## Exercise brief
Please copy, exactly as they appear below, the lines from the one containing "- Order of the" through the one containing "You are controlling".

## Extracted material
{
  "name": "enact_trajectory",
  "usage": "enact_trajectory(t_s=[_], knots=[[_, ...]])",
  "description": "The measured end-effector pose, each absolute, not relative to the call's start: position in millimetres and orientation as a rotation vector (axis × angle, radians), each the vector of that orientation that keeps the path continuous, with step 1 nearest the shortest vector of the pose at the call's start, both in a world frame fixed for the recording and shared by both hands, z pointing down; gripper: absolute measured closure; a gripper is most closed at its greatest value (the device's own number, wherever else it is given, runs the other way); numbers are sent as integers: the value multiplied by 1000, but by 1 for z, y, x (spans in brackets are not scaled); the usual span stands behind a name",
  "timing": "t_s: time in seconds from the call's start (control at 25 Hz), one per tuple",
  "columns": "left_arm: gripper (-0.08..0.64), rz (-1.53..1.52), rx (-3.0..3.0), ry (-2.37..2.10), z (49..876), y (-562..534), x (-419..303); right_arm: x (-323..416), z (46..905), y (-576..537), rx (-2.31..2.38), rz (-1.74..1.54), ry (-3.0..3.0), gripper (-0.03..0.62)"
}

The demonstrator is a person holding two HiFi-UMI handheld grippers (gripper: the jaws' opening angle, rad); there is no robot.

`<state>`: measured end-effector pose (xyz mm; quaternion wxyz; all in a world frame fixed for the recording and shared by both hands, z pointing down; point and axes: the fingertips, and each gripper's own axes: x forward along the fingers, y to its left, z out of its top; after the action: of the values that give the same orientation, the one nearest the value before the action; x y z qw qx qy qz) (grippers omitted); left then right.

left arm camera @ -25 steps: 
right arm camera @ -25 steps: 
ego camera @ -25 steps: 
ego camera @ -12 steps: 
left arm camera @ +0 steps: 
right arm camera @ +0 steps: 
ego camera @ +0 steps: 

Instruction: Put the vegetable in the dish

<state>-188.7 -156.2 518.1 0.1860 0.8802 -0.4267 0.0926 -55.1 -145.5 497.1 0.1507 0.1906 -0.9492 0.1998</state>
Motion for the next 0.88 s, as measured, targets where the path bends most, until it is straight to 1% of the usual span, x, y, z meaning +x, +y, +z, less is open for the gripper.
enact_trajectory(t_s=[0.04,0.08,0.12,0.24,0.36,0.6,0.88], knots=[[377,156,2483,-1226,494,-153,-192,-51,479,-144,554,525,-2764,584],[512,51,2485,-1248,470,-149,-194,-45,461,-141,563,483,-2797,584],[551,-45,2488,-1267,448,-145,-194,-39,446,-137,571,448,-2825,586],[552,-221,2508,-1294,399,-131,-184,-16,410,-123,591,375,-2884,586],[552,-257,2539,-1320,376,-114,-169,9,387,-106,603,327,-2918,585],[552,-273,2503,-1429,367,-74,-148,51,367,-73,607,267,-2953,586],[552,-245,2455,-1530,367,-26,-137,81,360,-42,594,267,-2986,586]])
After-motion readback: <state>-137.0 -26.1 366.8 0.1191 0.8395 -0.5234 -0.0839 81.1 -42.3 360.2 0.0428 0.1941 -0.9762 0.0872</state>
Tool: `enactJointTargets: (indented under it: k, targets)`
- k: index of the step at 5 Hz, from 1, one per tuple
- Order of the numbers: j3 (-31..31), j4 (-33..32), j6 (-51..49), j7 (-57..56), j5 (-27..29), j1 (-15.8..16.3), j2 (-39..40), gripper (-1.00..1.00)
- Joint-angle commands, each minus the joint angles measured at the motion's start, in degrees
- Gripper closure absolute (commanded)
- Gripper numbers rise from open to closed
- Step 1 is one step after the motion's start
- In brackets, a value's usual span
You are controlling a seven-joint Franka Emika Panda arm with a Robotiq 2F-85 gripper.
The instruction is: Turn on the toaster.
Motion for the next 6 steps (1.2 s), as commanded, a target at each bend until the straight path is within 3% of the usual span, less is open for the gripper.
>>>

## Written response
- Order of the numbers: j3 (-31..31), j4 (-33..32), j6 (-51..49), j7 (-57..56), j5 (-27..29), j1 (-15.8..16.3), j2 (-39..40), gripper (-1.00..1.00)
- Joint-angle commands, each minus the joint angles measured at the motion's start, in degrees
- Gripper closure absolute (commanded)
- Gripper numbers rise from open to closed
- Step 1 is one step after the motion's start
- In brackets, a value's usual span
You are controlling a seven-joint Franka Emika Panda arm with a Robotiq 2F-85 gripper.

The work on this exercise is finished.